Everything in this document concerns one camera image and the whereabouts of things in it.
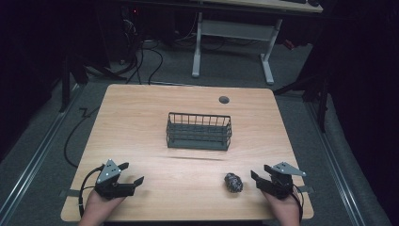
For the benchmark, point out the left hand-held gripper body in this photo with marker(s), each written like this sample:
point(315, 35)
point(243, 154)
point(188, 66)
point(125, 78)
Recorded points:
point(108, 180)

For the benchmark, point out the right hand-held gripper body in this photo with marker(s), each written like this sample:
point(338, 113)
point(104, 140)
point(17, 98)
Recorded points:
point(280, 183)

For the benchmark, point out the small red object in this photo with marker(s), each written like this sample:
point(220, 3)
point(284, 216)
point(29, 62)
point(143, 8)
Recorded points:
point(289, 44)

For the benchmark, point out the person's right hand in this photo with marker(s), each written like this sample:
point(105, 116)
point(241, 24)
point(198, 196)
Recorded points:
point(284, 208)

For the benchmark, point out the dark speckled ball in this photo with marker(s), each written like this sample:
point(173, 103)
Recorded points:
point(233, 182)

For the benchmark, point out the white desk frame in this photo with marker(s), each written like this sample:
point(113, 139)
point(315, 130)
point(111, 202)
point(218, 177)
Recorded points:
point(233, 29)

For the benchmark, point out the black metal stand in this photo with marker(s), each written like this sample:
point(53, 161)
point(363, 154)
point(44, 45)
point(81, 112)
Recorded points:
point(65, 84)
point(321, 103)

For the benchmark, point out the light wooden desk top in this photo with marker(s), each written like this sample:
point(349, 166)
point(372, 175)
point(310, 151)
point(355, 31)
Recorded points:
point(266, 4)

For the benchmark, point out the grey tape strip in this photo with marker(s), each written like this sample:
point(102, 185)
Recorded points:
point(70, 192)
point(306, 189)

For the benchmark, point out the metal floor rail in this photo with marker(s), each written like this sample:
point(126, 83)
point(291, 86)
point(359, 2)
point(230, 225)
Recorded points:
point(335, 169)
point(37, 157)

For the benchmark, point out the person's left hand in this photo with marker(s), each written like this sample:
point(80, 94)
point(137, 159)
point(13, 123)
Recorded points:
point(100, 205)

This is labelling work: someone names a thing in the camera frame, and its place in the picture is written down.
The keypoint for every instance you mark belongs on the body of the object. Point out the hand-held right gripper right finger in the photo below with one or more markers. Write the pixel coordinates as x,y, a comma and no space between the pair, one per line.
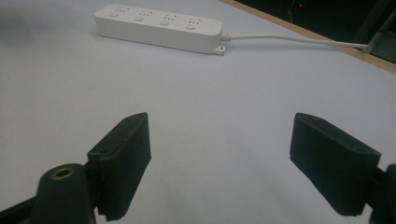
330,165

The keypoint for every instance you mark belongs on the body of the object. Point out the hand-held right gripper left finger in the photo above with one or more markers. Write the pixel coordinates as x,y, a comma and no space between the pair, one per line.
124,161

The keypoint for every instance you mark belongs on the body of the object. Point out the white power strip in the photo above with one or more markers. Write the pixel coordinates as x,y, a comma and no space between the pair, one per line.
160,27

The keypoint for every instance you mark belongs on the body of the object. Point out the dark metal stand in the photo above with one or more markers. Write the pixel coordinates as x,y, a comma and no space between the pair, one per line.
378,29

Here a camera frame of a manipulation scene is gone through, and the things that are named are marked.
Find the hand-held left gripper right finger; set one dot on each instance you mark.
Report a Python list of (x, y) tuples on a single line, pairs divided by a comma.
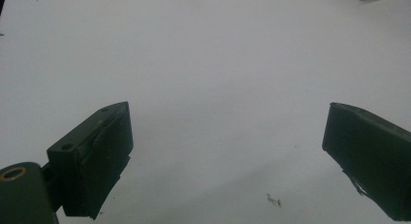
[(371, 153)]

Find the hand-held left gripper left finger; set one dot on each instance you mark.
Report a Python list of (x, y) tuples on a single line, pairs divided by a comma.
[(97, 156)]

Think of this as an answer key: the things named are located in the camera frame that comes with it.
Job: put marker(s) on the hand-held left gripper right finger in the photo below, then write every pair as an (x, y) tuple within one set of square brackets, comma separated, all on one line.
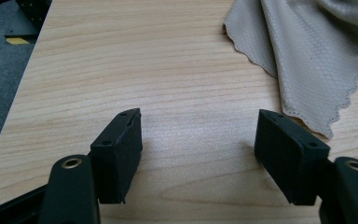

* **What the task asks**
Copy the material above exactly and drop the pictures.

* **Written reply**
Everything in this document concerns one camera image and the whereabouts of things in it.
For the benchmark, point out the left hand-held gripper body in this photo with marker(s), each written like this sample:
point(315, 35)
point(243, 154)
point(188, 66)
point(125, 78)
Recorded points:
point(108, 180)

For the benchmark, point out the right hand-held gripper body in this photo with marker(s), each written like this sample:
point(338, 113)
point(104, 140)
point(17, 98)
Recorded points:
point(280, 183)

For the benchmark, point out the small red object in this photo with marker(s), each written like this sample:
point(220, 3)
point(284, 216)
point(29, 62)
point(143, 8)
Recorded points:
point(289, 44)

For the benchmark, point out the person's right hand in this photo with marker(s), each written like this sample:
point(105, 116)
point(241, 24)
point(198, 196)
Recorded points:
point(284, 208)

For the benchmark, point out the dark speckled ball in this photo with marker(s), each written like this sample:
point(173, 103)
Recorded points:
point(233, 182)

For the benchmark, point out the white desk frame in this photo with marker(s), each written like this sample:
point(113, 139)
point(315, 130)
point(111, 202)
point(218, 177)
Recorded points:
point(233, 29)

For the benchmark, point out the black metal stand in this photo with marker(s), each written like this sample:
point(53, 161)
point(363, 154)
point(44, 45)
point(81, 112)
Recorded points:
point(65, 84)
point(321, 103)

For the benchmark, point out the light wooden desk top in this photo with marker(s), each written like this sample:
point(349, 166)
point(372, 175)
point(310, 151)
point(355, 31)
Recorded points:
point(266, 4)

For the benchmark, point out the grey tape strip in this photo with marker(s), each written like this sample:
point(102, 185)
Recorded points:
point(70, 192)
point(306, 189)

For the benchmark, point out the metal floor rail in this photo with marker(s), each written like this sample:
point(126, 83)
point(291, 86)
point(359, 2)
point(230, 225)
Recorded points:
point(335, 169)
point(37, 157)

For the benchmark, point out the person's left hand in this photo with marker(s), each written like this sample:
point(80, 94)
point(137, 159)
point(13, 123)
Recorded points:
point(100, 205)

This is labelling work: someone names a thing in the camera frame, and its place in the picture is written down.
The keypoint for every instance you mark belongs on the body of the object. Point out the hand-held right gripper right finger in the photo below with one or more markers. Write the pixel coordinates as x,y, a comma and no space between the pair, one per line.
330,165

The keypoint for every instance you mark belongs on the body of the object. Point out the hand-held right gripper left finger in the photo above with one or more markers. Write the pixel coordinates as x,y, a comma and no space between the pair, one per line.
124,161

The keypoint for every instance you mark belongs on the body of the object. Point out the white power strip in the photo above with one or more markers. Write the pixel coordinates as x,y, a comma and no space between the pair, one per line.
160,27

The keypoint for every instance you mark belongs on the body of the object. Point out the dark metal stand in the photo above with one or more markers. Write the pixel coordinates as x,y, a comma and no space between the pair, one per line.
378,29

Here a camera frame of a manipulation scene is gone through, and the things that are named are marked.
Find the hand-held left gripper right finger; set one dot on each instance you mark.
Report a Python list of (x, y) tuples on a single line, pairs divided by a comma.
[(371, 153)]

Find the hand-held left gripper left finger; set one dot on each instance you mark.
Report a Python list of (x, y) tuples on a single line, pairs divided by a comma.
[(97, 156)]

Think of this as an answer key: the things named are located in the camera frame that comes with it.
Job: put marker(s) on the hand-held left gripper right finger in the photo below, then write every pair as an (x, y) tuple within one set of square brackets, comma separated, all on one line.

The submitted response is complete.